Beyond clinical benefits of the drugs available, she explained, these and other factors can loom large for patients and their families, including not only financial considerations, but the ways that patients want to spend their time in remission and the possibility that they will experience side effects from maintenance drugs.

Indeed, finding ways to dial down toxicity and adverse events as much as possible, while still providing an effective therapy, is top of mind for oncologists treating patients with ovarian cancer, who are often diagnosed with late-stage disease.

For example, Poveda noted that recent studies suggest a combination of olaparib and an oral VEGF inhibitor being developed by AstraZeneca, called cediranib, may be as, or more, beneficial than chemotherapy for some ovarian cancer patients, raising the hopes of a chemotherapy-free option.

"For the first time, [there is] the possibility to treat patients without chemotherapy in order to have a better toxicity profile," he said.

In another ASCO presentation, Dana-Farber Cancer Institute medical oncologist Joyce Liu shared current findings from a randomized Phase III trial comparing the olaparib-cediranib combination to olaparib alone or to standard-of-care chemotherapy in patients with recurrent, platinum chemotherapy-sensitive ovarian cancer.

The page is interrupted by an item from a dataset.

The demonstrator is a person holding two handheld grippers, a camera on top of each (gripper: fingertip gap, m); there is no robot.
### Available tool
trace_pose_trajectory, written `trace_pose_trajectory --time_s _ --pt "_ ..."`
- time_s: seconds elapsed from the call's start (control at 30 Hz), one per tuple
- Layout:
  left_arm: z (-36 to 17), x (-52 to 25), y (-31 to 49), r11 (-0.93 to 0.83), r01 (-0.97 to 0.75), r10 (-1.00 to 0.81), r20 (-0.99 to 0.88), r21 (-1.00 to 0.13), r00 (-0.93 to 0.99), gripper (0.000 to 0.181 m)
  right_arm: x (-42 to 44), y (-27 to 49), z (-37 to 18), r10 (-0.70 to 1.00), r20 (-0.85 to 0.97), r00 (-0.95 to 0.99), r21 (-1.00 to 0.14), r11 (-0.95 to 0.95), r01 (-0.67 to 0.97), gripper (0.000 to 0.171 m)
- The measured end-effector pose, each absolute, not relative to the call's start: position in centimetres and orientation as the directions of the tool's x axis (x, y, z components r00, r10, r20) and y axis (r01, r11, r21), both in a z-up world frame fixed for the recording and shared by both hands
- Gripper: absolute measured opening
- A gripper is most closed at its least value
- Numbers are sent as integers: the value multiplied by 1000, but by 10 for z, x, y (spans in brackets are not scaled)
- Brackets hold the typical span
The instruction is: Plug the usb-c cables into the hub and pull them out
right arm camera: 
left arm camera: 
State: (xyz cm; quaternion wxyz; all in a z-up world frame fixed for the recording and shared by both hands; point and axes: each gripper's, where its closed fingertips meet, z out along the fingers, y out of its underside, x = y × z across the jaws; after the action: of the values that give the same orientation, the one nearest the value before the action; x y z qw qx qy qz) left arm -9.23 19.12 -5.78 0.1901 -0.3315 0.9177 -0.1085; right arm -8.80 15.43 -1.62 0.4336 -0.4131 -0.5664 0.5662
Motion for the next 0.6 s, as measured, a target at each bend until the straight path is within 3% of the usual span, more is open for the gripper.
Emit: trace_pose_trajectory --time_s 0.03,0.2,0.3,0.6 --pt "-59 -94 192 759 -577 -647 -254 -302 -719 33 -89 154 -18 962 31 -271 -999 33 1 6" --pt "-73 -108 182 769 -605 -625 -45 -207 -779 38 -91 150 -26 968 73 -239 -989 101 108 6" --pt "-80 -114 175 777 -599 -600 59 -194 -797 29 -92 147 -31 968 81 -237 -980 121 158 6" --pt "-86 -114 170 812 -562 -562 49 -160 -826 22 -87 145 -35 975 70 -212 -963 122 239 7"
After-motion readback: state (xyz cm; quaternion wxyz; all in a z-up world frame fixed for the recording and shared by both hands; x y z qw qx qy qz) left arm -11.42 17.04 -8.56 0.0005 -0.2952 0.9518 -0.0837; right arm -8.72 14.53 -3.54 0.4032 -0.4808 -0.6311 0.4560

While using the PARP inhibitor in concert with cediranib did not significantly extend patients' disease-free interval, Liu said, her team found that this combination led to response rates and progression-free survival times that were similar to those in the chemotherapy arm. As perhaps expected from other PARP trials, she noted that the olaparib combination or olaparib monotherapy were more active in the patients carrying germline BRCA mutations.

Along with these and other efforts to gauge PARP inhibitor effectiveness in combination with chemotherapy, immunotherapy, or anti-angiogenic drugs, investigators are continuing to gather data on the sequence and the staging of these treatments. Based on the information available at the moment, though, Poveda and others believe that for ovarian cancer patients who do respond to PARP inhibitors, the best bet is to use them as soon as possible.

"If it's possible to use it in the frontline, I think it's the best option," he said.